* [What to do] Every line containing "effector" should be identified and copied from the data below.

· · · ·

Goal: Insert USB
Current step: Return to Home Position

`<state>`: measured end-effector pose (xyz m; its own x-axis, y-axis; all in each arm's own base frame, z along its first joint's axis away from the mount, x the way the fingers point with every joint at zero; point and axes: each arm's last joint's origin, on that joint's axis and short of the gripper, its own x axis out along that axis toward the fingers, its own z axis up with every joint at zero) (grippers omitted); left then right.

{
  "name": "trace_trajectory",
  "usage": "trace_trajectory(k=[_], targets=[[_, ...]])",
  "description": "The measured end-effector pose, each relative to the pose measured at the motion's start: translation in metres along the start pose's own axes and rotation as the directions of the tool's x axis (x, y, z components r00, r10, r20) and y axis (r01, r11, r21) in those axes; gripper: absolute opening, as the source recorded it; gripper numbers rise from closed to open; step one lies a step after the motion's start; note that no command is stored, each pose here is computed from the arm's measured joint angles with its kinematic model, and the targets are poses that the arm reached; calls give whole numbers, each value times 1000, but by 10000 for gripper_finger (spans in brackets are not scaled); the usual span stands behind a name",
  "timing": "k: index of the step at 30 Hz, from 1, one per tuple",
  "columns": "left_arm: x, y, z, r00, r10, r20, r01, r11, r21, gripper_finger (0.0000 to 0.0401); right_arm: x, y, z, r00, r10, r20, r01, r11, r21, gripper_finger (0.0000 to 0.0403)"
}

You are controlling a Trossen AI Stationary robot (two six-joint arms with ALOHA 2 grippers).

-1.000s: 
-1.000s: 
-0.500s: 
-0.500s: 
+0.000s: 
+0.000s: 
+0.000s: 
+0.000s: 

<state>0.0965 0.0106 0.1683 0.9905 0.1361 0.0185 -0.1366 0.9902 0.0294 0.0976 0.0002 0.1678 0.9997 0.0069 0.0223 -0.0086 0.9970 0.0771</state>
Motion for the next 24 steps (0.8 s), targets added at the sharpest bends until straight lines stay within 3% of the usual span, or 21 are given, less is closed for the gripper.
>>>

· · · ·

* [Written reply]
`<state>`: measured end-effector pose (xyz m; its own x-axis, y-axis; all in each arm's own base frame, z along its first joint's axis away from the mount, x the way the fingers point with every joint at zero; point and axes: each arm's last joint's origin, on that joint's axis and short of the gripper, its own x axis out along that axis toward the fingers, its own z axis up with every joint at zero) (grippers omitted); left then right.
  "description": "The measured end-effector pose, each relative to the pose measured at the motion's start: translation in metres along the start pose's own axes and rotation as the directions of the tool's x axis (x, y, z components r00, r10, r20) and y axis (r01, r11, r21) in those axes; gripper: absolute opening, as the source recorded it; gripper numbers rise from closed to open; step one lies a step after the motion's start; note that no command is stored, each pose here is computed from the arm's measured joint angles with its kinematic model, and the targets are poses that the arm reached; calls give whole numbers, each value times 1000, but by 10000 for gripper_finger (spans in brackets are not scaled); the usual span stands behind a name",

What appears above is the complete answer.